SECTION 4. Acknowledgment and Ratification. As a material inducement to the
Administrative Agent, the L/C Issuers and the Lenders to execute and deliver this Amendment, the
Borrower and each Guarantor agrees and acknowledges that the execution, delivery, and performance
of this Amendment shall, except as expressly provided herein, in no way release, diminish, impair,
reduce, or otherwise affect the obligations of the Borrower or any Guarantor under the Loan
Documents to which it is a party, which Loan Documents shall remain in full force and effect. Each
Guarantor ratifies the Guaranty executed by it and confirms that such Guaranty remains in full
force and effect.
SECTION 5. Loan Parties Representations and Warranties.

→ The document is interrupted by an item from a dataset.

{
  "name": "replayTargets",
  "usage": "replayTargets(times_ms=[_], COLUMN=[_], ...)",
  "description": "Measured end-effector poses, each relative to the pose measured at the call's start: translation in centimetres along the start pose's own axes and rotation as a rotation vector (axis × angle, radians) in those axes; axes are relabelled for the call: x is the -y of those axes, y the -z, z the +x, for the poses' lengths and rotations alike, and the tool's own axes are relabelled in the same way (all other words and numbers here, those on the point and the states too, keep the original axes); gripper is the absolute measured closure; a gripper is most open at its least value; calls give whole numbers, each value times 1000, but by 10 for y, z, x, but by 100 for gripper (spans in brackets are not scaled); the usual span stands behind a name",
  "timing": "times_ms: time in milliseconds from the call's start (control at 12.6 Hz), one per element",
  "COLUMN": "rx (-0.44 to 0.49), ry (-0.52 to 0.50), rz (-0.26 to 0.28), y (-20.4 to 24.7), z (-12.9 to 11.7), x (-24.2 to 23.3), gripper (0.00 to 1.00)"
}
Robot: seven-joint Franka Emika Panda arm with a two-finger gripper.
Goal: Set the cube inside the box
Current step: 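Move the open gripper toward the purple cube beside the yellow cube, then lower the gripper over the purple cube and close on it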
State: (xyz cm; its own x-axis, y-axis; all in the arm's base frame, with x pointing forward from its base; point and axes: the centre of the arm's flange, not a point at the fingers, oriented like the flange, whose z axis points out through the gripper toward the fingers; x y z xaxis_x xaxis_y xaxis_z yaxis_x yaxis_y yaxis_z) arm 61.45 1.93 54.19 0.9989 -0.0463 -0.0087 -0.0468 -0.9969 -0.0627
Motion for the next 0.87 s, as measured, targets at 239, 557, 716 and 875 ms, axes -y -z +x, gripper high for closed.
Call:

As a material
inducement to the Administrative Agent, the L/C Issuers and the Lenders to execute and deliver this
Amendment, each Loan Party represents and warrants to the Lenders (with the knowledge and intent
that the Lenders are relying upon the same in entering into this Amendment) that as of the
Amendment Effective Date and as of the date of its execution of this Amendment, that:
(a) This Amendment, the Credit Agreement as amended hereby, and each other Loan Document to
which such Loan Party is a party have been duly authorized, executed and delivered by such Loan
Party and constitute its legal, valid and binding obligations enforceable against it in accordance
with their respective terms (subject, as to the enforcement of remedies, to applicable bankruptcy,
reorganization, insolvency, moratorium and similar laws affecting creditors rights generally and
to general principles of equity).
(b) Each of the representations and warranties set forth in the Credit Agreement and in the
other Loan Documents are true and correct in all material respects on and as of the Amendment
Effective Date, after giving effect to this Amendment, as if made on and as of the Amendment
Effective Date except to the extent such representations and warranties relate solely to an earlier
date, in which case, they shall be true and correct as of such date.
(c) As of the date hereof, at the time of and after giving effect to this Amendment, no
Default or Event of Default has occurred and is continuing.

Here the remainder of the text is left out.